The technology, not yet approved for use in humans, is designed for removal of fat in the abdomen or other parts of the body — virtually anywhere that can be reached with a hypodermic needle. Fat is a normal part of our bodies, but in excess or with some diseases can be life-threatening.
The new technique is described in a paper published online ahead of print in the journal Plastic and Reconstructive Surgery. As one of the reviewers of the paper said, “this treatment has the potential to become one of the most performed cosmetic procedures in plastic surgery practice.”
“The appeal of this technique is that it’s easy and convenient to do,” says lead author Lilit Garibyan, investigator in the Wellman Center for Photomedicine at MGH and the Department of Dermatology at Harvard Medical School. “With Coolsculpting, which is a topical cooling technique, the patient has to sit there for almost an hour for enough heat to diffuse from the fat underneath the skin. With this new technique the doctor can do a simple injection that takes just less than a minute, the patient can go home, and then the fat gradually disappears.”
Cryolipolysis is currently the leading noninvasive fat removal technology because of its minor side effects and noninvasive nature. The Coolsculpting method is limited, however, by the amount of fat that can be removed per treatment, and is not practical for reaching more deeply seated fat surrounding organs or other body structures.
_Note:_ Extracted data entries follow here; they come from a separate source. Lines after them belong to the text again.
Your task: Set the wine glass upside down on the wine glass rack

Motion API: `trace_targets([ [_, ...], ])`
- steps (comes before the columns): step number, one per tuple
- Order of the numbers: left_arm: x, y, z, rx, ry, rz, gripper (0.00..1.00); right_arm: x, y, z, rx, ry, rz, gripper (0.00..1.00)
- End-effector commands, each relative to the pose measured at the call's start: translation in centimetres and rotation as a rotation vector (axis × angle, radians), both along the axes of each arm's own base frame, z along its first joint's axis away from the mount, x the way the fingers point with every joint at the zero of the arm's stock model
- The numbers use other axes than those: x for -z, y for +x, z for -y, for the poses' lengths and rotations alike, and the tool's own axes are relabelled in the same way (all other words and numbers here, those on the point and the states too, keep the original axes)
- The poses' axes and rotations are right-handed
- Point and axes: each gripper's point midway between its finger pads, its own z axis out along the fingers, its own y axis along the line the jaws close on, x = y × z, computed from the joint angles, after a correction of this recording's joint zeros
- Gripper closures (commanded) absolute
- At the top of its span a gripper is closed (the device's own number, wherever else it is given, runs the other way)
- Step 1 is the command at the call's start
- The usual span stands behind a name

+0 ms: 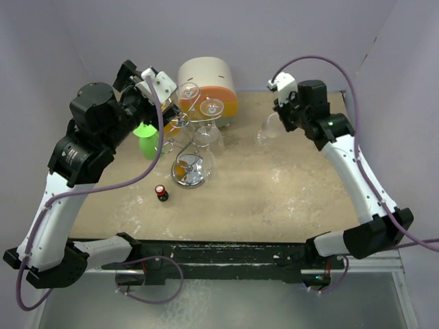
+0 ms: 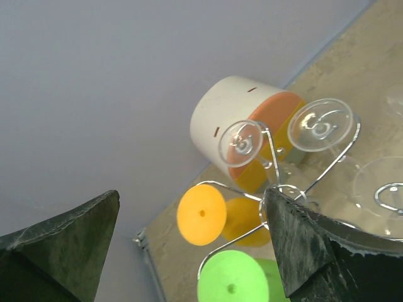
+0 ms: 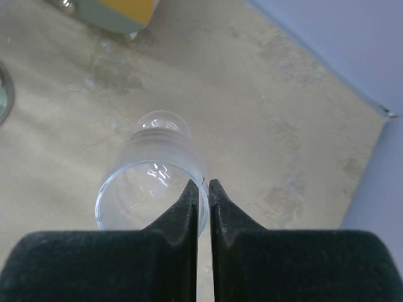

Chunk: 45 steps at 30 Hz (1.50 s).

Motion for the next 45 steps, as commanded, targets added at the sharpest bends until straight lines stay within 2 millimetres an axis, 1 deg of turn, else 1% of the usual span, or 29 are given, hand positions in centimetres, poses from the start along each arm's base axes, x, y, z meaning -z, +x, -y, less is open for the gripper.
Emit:
trace_targets([
  [1, -1.0, -0.6, 2.6, 0.12, -0.142, -0.042, 0.01, -10.2, -0.1, 2.7, 0.055, 0.044, 0.305, 1.0],
  [4, -0.7, -0.6, 3.7, 0.171, -0.185, -0.08, 0.01, -14.5, -1.3, 3.2, 0.054, 0.071, 0.427, 1.0],
  [7, -0.5, -0.6, 4.9, 0.22, -0.222, -0.114, 0.01, -17.9, -2.6, 2.6, 0.011, 0.121, 0.505, 1.0],
  [9, -0.5, -0.6, 5.5, 0.244, -0.245, -0.133, 0.01, -19.7, -3.4, 1.9, -0.03, 0.166, 0.541, 1.0],
  [10, -0.5, -0.6, 5.8, 0.251, -0.256, -0.141, 0.01, -20.6, -3.8, 1.8, -0.035, 0.186, 0.56, 1.0],
  [12, -0.5, -0.3, 6.1, 0.257, -0.276, -0.153, 0.01, -23.1, -4.5, 1.7, -0.055, 0.207, 0.63, 1.0],
  [15, -0.8, 0.0, 6.7, 0.261, -0.326, -0.178, 0.01, -25.4, -5.8, 0.4, -0.123, 0.283, 0.662, 1.0],
  [19, -0.7, -0.3, 7.8, 0.299, -0.413, -0.25, 0.01, -27.6, -7.1, -1.0, -0.195, 0.367, 0.678, 1.0],
  [23, -0.8, -0.6, 8.9, 0.337, -0.48, -0.311, 0.01, -28.7, -8.1, -2.9, -0.288, 0.458, 0.653, 1.0],
  [26, -0.9, -0.2, 9.3, 0.332, -0.517, -0.337, 0.01, -29.2, -8.8, -4.2, -0.356, 0.514, 0.63, 1.0],
  [32, -0.8, 0.9, 10.7, 0.358, -0.568, -0.385, 0.0, -29.5, -9.1, -5.4, -0.421, 0.543, 0.614, 1.0],
  [34, -0.9, 1.2, 11.2, 0.372, -0.572, -0.387, 0.03, -29.6, -9.4, -5.6, -0.439, 0.545, 0.614, 1.0],
  [39, -0.4, 1.7, 11.9, 0.383, -0.602, -0.431, 0.12, -29.9, -10.1, -6.1, -0.473, 0.57, 0.604, 1.0],
  [42, -0.4, 2.1, 11.8, 0.359, -0.632, -0.443, 0.22, -30.0, -10.5, -6.2, -0.477, 0.599, 0.592, 1.0],
  [45, -0.5, 2.2, 11.8, 0.357, -0.665, -0.467, 0.28, -30.1, -11.2, -6.3, -0.49, 0.616, 0.585, 1.0],
])
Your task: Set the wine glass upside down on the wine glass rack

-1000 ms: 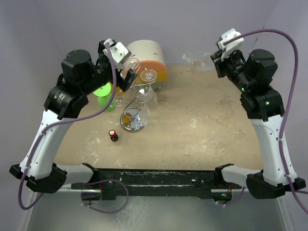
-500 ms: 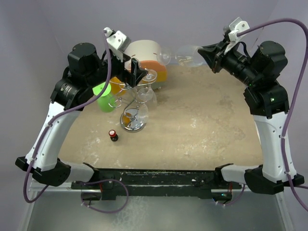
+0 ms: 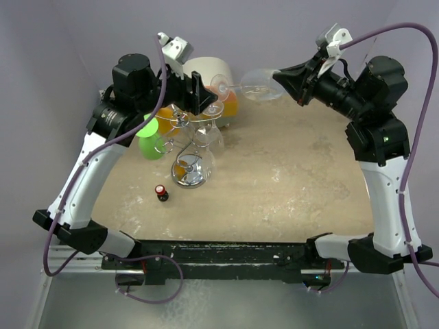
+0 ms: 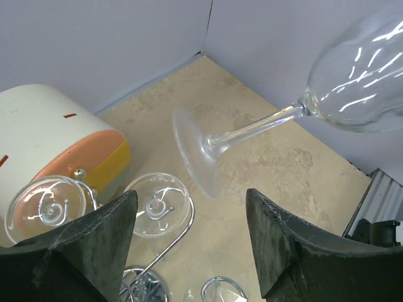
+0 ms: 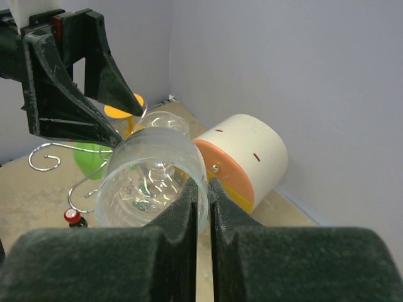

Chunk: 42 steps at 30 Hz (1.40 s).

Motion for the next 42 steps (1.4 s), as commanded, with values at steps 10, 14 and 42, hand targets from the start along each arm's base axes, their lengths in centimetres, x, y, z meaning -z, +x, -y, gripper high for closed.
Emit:
trace_targets([
  [10, -3.1, -1.5, 1.4, 0.14, -0.218, -0.101, 0.48, -4.9, -3.7, -0.2, -0.073, 0.092, 0.127, 1.0],
  [14, -2.8, -1.5, 1.7, 0.163, -0.23, -0.12, 0.54, -4.9, -3.8, -0.5, -0.089, 0.097, 0.122, 1.0],
  [42, -2.1, -1.3, 1.4, 0.175, -0.267, -0.182, 0.82, -3.8, -3.2, -0.9, -0.104, 0.082, 0.103, 1.0],
])
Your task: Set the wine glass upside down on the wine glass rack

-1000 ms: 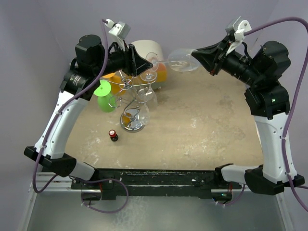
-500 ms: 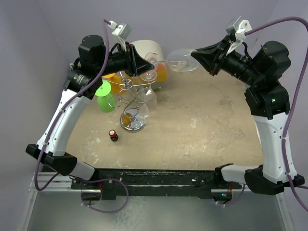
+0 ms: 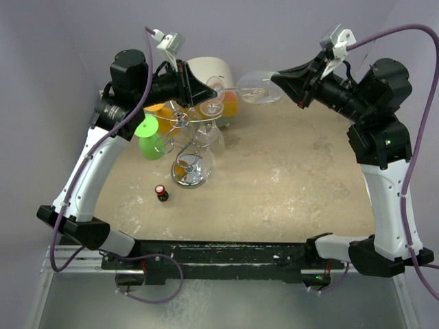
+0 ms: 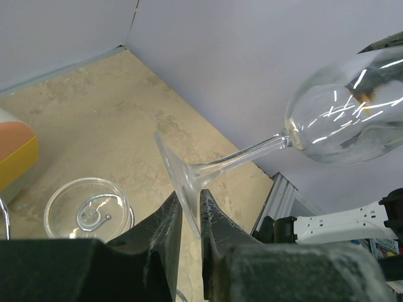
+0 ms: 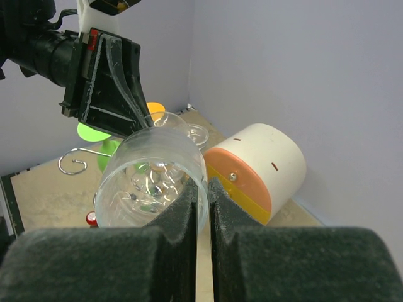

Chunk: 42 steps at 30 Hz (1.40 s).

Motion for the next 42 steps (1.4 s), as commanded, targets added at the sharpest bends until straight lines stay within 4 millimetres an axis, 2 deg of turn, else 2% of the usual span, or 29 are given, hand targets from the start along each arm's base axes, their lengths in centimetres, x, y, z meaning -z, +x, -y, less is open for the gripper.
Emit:
trace_targets([
  [1, -1.5, -0.4, -0.2, 0.012, -0.036, 0.045, 0.83, -2.9, -1.6, -0.2, -0.035, 0.034, 0.11, 1.0],
  [5, -1.6, -0.5, -0.1, 0.024, -0.041, 0.046, 0.88, -2.8, -1.7, -0.3, -0.043, 0.035, 0.107, 1.0],
  [8, -1.7, -0.6, -0.1, 0.029, -0.037, 0.058, 1.0, -2.4, -1.7, -0.4, -0.052, 0.03, 0.099, 1.0],
  [12, -2.1, -0.6, -0.6, 0.018, -0.039, 0.075, 1.0, -1.9, -1.9, -0.5, -0.062, 0.012, 0.101, 0.99],
  [22, -3.0, -0.1, -2.6, -0.031, -0.06, 0.072, 1.0, -0.3, -2.2, -0.3, -0.07, -0.037, 0.1, 0.72],
  [30, -3.1, 0.9, -4.1, -0.101, -0.037, 0.102, 1.0, -0.1, -2.9, 0.0, -0.07, -0.059, 0.11, 0.54],
  [34, -3.8, 0.9, -5.4, -0.154, 0.02, 0.193, 1.0, -0.1, -3.0, 1.0, -0.021, -0.073, 0.123, 0.46],
  [36, -4.3, 0.8, -6.1, -0.176, 0.074, 0.269, 1.0, 0.4, -2.5, 1.6, 0.022, -0.087, 0.127, 0.39],
  [39, -4.7, 0.6, -7.0, -0.194, 0.167, 0.365, 1.0, 1.5, -1.5, 2.4, 0.084, -0.1, 0.11, 0.34],
  [42, -4.6, -0.4, -7.5, -0.148, 0.269, 0.453, 1.0, 2.2, -0.6, 3.3, 0.15, -0.106, 0.093, 0.31],
])
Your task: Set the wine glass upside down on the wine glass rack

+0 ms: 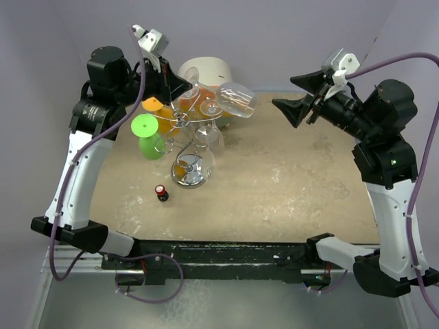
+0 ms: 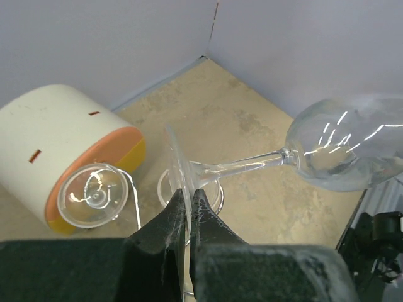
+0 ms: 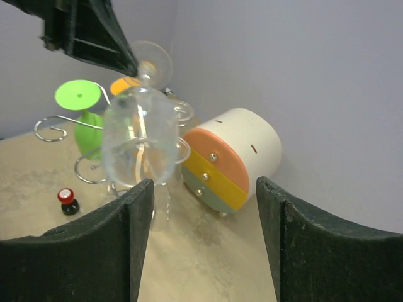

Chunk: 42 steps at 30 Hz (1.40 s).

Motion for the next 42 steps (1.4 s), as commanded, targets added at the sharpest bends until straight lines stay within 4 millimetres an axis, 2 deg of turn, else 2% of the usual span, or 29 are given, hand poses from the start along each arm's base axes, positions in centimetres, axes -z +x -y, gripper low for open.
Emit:
trace_targets([
  [1, -3.9, -2.9, -2.1, 0.019, 0.154, 0.26, 1.0, 0.4, 1.8, 1.9, 0.138, -0.015, 0.019, 0.29],
  [4, -3.8, -4.0, -2.7, 0.041, 0.229, 0.322, 1.0, 0.9, 3.0, 3.2, 0.227, -0.041, 0.02, 0.23],
  [8, -3.3, -7.5, -2.0, 0.177, 0.318, 0.42, 1.0, 2.5, 4.3, 4.0, 0.286, -0.08, 0.006, 0.1],
  [11, -1.5, -9.4, -1.3, 0.231, 0.438, 0.473, 1.0, 4.2, 4.8, 4.8, 0.331, -0.108, -0.01, 0.04],
  [17, 1.9, -11.4, -1.9, 0.328, 0.578, 0.49, 1.0, 8.1, 5.0, 7.8, 0.456, -0.166, -0.045, 0.0],
  [20, 3.1, -12.2, -2.4, 0.362, 0.625, 0.507, 1.0, 10.5, 4.7, 8.4, 0.449, -0.192, -0.084, 0.0],
  [26, 4.3, -11.5, -4.0, 0.323, 0.741, 0.532, 1.0, 14.5, 4.8, 9.6, 0.453, -0.224, -0.126, 0.0],
  [31, 6.1, -10.8, -5.1, 0.319, 0.841, 0.535, 1.0, 17.5, 5.4, 9.2, 0.392, -0.232, -0.182, 0.0],
  [34, 6.9, -10.4, -5.4, 0.326, 0.884, 0.546, 1.0, 18.6, 5.7, 9.6, 0.38, -0.223, -0.201, 0.0],
  [38, 6.7, -10.0, -5.9, 0.319, 0.937, 0.585, 1.0, 19.3, 5.5, 10.6, 0.399, -0.22, -0.207, 0.0],
  [42, 6.7, -9.7, -5.7, 0.321, 0.94, 0.599, 1.0, 20.4, 5.5, 10.7, 0.387, -0.228, -0.231, 0.0],
])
The MGH team’s innovative spin on the technique involves the use of an injectable ice “slurry,” a sterile solution of normal saline and glycerol (a common food ingredient) containing approximately 20 percent to 40 percent small ice particles, similar in texture to slush. The solution can be injected directly into fat deposits, causing the fat cells (adipocytes) to crystallize and die and fat deposits to shrink. The killed adipocytes are gradually eliminated by the body over a period of weeks. “One of the cool things about this is how the injected slurry causes selective effects on fat,” said Rox Anderson, a co-author and leader of the Wellman Center. “Even if the slurry is injected into other tissue such as muscle, there is no significant injury.”
As the investigators report, injection of the ice solution into pigs resulted in a 55 percent reduction in fat thickness compared to that of pigs injected with the same but melted ice solution. There was no damage to skin or muscle at the injection site, and no systemic side effects or abnormalities seen.
Unlike topical cooling, slurry injection can target and remove fat tissue at essentially any depth and any site that can be accessed by a needle or catheter. Injection of physiological ice slurry could be a transformative method for nonsurgical body contouring.
Other authors of the Plastic and Reconstructive Surgery paper include Sara Moradi Tuchayi, Emilia Javorsky, William A. Farinelli, Ying Wang, Martin Purschke, Josh Tam. The research was done at the Wellman Center at MGH and the Department of Dermatology at Harvard Medical School, Boston, Peiyun Ni from Harvard Medical School, and Christine G. Lian from the Brigham & Women’s Hospital Department of Pathology.
Disclosure: Anderson , Farinelli , Garibyan , and Javorsky are inventors in patents related to this work, which are owned by the Massachusetts General Hospital. Javorsky currently works for Arctic Fox Biomedical, which has licensed the patent for this invention to develop into a commercial product. The inventors have received part of a license fee according to institutional policy. The authors declare no other competing interests. This research was supported by sundry funds.